My house is solid brick walls circa 1932, did all the work myself and had no problems other than wearing out masonry drills as the house is built of Ruabon Red brick. It is hard.

It would be so much easier with another pair of hands, so if you have anyone who can help it would be a great bonus. The only other thing I would suggest is measure, measure, and measure again. Or get the supplier to measure up for you.

Wait till the weather gets a bit better, and good luck!


----------



## Russell (2 Apr 2008)

Have done a couple of windows myself no great problem my only advice would be to invest in a couple of suction glass lifters to make putting the sealed units in easier and a white rubber mallet to avoid marking the frames if they are white.


----------



## woodbloke (2 Apr 2008)

I did this 20 odd years ago in my bungalow (it helps if there is only on level to the building :wink: ) without any undue problems and I even fitted a very large bay window. IIrc DIYing the DG saved about half the cost of having it done by an installer - Rob


----------



## StevieB (2 Apr 2008)

Many thanks for the responses, looks like I am going to be fitting my own!

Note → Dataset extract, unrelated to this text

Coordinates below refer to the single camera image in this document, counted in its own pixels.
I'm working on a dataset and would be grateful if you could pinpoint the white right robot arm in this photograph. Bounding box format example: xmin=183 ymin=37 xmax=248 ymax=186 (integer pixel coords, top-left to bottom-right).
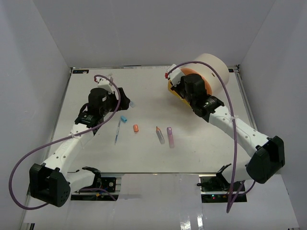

Momo - not sure how I am going to damage an 18" brick wall with a UPVC frame, but as you correctly surmise cost is the issue, if I had an unlimited budget I would get someone in, sadly the budget is limited and the need is pressing - everytime it rains in fact :roll: 

TEP - good advice, I have already enquired if they offer a survey and supply service - they do indeed. £10 per window to come and measure, well worth it I think. Not because I cannot use a tape, but because if I get it wrong its going to cost alot more than the £70 surveyor fee to replace the incorrectly measured window. I look at it as an insurance policy against me having a senior moment :lol: 

Russel, thanks, hadn't considered suction cups but will certainly look into it now, good idea.

Many thanks all,

Steve.


----------



## Shadowfax (2 Apr 2008)

Steve
You won't have FENSA registration of the installation if the company does not do the installing. You will just have a warranty on the glass and frames.
You should contact Building Control and do this on a building notice.
The FENSA registered company cannot give a certificate to BC if they have not done the installation so you might have a problem when you want to sell the house.
Best factor in the building notice fee before you take the plunge and do it yourself.
Cheers.

SF


----------



## kafkaian (2 Apr 2008)

Ten years agon I used to do much work myself - including windows. I found the job very easy and rewarding and asked some mates to help our lifting heavy ones. Then Building Regulations changed and is getting tighter by the year. People are fitting windows by me without realising, but no-one is shopping them to the Council and unless they contact you within 12 months of finishing the job can't do anything anyway.

The bottom line seems to be; pay the professionals or apply to building control. Whatever your choice, pay an arm and a leg because even the latter is going up in price thanks to the small time developers and the demand on trained/quailified council officers now forcing contractors in on the game.

For those on a tight budget you have to save very hard to get your house done up these days.

I'm all for building control because it makes our lives safer, but the costs are rocketing and the delays can be really awkward.


----------



## Shadowfax (2 Apr 2008)

Not sure where that 12 month thing comes from.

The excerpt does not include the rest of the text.